By transforming a smartwatch into an early alert system, his device continuously monitors Vitamin D, when out of balance, can signal increased vulnerability to depression or anxiety.
“When Vitamen D level drops, your body is telling you something,” Dardabou explains. “But without tools, most people don’t hear the warning.”
Unlike clinical blood tests that come after symptoms appear, his device offers a non-invasive, real-time alternative, allowing people to take preventive action.
The Impact
In many places, conversations around mental health are still scarce. For Dardabou, that silence can be as dangerous as the illness itself.
“In so many communities around the world, people don’t talk about what they’re going through,” he says. “And that delay can negatively impact lives.”
He believes his invention can make those conversations easier. By normalizing mental health tracking his device can help break stigma, encourage openness, and improve lives. Its impact is especially critical in regions with widespread Vitamin D deficiency, whether it be in the Middle East or anywhere else.

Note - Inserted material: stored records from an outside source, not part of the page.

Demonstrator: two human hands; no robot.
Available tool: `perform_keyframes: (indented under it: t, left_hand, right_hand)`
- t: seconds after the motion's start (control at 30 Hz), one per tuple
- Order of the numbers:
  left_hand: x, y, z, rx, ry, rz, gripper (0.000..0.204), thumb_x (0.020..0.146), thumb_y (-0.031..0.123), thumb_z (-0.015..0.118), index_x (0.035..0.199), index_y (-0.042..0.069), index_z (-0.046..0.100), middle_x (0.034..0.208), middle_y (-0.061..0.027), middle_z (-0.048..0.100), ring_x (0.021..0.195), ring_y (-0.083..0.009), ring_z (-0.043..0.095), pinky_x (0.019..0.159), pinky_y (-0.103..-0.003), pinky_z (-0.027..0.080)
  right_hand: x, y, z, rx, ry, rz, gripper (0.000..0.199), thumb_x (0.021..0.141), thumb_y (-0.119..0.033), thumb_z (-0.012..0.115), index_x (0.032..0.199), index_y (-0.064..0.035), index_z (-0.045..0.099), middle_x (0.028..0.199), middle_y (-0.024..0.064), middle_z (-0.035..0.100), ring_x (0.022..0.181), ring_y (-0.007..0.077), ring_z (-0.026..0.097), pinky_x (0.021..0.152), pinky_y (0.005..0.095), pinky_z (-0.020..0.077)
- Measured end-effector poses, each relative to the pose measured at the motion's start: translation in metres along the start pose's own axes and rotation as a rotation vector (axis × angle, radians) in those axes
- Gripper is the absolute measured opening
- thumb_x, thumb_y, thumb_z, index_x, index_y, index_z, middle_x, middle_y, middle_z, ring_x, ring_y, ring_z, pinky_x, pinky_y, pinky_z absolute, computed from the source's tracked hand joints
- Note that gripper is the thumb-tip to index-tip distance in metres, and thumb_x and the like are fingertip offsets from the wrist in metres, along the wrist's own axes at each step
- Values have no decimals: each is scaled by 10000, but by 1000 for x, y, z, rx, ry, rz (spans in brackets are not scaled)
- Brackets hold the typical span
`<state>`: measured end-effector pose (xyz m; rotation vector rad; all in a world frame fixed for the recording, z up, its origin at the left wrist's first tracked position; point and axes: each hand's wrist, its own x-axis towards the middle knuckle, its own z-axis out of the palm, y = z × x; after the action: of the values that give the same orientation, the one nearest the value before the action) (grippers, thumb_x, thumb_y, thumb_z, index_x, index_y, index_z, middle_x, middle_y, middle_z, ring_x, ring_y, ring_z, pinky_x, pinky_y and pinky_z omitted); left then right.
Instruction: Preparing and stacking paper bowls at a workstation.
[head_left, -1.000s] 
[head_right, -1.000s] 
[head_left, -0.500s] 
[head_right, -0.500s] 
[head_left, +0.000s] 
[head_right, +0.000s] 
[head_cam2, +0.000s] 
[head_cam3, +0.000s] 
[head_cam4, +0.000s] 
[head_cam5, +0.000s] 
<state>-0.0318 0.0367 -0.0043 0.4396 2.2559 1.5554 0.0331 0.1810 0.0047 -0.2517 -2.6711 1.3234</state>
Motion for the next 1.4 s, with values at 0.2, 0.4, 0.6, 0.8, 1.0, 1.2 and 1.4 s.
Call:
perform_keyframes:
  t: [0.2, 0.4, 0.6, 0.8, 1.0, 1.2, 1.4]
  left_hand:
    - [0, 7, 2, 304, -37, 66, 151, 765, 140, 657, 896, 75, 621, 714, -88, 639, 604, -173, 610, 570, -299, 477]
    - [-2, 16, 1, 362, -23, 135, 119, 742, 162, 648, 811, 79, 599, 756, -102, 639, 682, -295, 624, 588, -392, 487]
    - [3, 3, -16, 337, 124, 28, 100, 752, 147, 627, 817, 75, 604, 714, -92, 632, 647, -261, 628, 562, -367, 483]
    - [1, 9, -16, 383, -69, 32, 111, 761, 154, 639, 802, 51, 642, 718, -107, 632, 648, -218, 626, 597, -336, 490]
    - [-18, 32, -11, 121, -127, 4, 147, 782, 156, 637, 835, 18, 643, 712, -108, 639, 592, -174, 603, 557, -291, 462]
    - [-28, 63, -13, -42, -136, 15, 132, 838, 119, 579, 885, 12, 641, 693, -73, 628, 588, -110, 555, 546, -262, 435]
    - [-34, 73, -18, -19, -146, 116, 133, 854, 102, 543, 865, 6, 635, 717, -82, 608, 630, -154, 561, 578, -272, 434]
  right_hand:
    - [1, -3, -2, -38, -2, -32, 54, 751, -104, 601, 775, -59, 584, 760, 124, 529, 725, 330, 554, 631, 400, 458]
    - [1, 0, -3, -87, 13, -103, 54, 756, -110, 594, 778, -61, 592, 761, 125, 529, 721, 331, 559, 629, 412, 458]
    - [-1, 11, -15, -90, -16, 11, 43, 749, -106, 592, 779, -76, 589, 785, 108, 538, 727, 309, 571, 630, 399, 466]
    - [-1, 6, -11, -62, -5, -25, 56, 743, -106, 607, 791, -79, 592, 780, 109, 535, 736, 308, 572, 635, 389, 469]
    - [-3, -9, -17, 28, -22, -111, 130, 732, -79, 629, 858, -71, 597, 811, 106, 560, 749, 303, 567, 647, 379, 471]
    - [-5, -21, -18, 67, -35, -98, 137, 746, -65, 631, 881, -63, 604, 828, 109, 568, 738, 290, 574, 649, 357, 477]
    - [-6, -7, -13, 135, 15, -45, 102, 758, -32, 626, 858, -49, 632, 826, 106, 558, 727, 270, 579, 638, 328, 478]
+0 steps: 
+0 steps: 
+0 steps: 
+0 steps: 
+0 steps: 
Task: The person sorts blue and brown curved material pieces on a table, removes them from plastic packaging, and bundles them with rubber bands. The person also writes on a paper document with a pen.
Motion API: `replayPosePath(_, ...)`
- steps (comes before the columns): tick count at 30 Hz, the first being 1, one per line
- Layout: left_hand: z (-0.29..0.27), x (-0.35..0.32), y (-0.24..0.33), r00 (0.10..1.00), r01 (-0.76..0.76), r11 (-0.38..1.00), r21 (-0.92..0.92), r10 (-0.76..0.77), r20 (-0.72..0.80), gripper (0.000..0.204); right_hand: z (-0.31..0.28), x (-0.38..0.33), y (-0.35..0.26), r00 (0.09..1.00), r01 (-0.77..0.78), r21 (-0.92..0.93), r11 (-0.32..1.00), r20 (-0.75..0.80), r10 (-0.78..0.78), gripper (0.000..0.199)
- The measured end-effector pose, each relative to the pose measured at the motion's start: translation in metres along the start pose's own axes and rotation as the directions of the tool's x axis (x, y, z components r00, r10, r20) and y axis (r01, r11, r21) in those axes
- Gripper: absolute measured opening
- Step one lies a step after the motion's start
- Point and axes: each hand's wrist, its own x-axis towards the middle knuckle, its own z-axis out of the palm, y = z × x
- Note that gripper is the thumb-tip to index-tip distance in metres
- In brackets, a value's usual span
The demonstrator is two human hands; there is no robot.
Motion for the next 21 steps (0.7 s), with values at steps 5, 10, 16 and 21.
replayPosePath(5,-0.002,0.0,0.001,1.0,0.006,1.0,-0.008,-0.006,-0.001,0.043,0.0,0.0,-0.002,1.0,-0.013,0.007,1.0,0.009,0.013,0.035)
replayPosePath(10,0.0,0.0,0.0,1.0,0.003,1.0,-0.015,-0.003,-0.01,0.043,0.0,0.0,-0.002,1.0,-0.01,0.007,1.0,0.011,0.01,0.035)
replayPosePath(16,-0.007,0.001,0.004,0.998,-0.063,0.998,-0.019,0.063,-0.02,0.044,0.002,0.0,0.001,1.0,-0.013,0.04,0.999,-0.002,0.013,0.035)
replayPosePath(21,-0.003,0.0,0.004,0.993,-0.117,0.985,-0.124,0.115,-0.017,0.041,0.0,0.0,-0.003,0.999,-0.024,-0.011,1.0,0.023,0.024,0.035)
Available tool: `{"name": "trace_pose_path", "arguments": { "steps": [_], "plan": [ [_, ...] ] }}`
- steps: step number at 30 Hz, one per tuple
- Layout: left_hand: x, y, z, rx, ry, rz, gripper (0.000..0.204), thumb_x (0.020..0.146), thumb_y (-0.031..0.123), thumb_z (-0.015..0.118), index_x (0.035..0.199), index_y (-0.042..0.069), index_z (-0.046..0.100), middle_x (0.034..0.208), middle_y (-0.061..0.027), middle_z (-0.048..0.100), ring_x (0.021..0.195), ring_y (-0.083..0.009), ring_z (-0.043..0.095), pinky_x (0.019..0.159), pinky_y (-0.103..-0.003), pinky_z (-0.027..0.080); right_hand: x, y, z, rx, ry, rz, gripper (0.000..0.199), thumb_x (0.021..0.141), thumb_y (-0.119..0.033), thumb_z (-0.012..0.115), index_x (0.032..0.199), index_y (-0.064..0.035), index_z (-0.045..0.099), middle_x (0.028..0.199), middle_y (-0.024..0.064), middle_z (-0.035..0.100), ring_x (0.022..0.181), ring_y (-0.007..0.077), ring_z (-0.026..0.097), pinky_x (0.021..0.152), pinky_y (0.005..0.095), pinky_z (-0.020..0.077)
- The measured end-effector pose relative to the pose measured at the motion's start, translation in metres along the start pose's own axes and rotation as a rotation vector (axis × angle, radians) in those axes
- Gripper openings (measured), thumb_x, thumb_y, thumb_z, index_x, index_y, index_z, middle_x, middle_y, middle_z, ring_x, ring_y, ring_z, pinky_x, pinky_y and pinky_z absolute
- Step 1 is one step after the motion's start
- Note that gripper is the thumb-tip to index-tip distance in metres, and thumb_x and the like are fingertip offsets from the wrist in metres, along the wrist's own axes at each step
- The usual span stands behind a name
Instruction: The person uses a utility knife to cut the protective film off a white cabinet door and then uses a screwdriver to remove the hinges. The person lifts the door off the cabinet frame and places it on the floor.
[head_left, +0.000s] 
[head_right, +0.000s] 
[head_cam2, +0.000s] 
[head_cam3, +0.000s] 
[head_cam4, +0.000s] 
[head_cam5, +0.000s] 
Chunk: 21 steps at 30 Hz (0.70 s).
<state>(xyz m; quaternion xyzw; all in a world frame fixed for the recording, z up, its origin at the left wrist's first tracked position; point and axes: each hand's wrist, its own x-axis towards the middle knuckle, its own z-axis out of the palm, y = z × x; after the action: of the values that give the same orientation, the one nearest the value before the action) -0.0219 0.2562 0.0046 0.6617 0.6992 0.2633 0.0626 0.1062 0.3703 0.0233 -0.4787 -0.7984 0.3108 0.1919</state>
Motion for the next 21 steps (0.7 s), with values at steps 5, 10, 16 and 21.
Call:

With the support of Stars of Science, Dardabou hopes to take his invention global. He dreams of building a startup that focuses on preventive biotech solutions, and one day creating an ecosystem of tools that help people care for their minds as intuitively as they do their bodies.
“I started with one person,” he says. “But this is for everyone who’s ever felt something was wrong and didn’t know how to deal with it. I want them to know—they are supported.”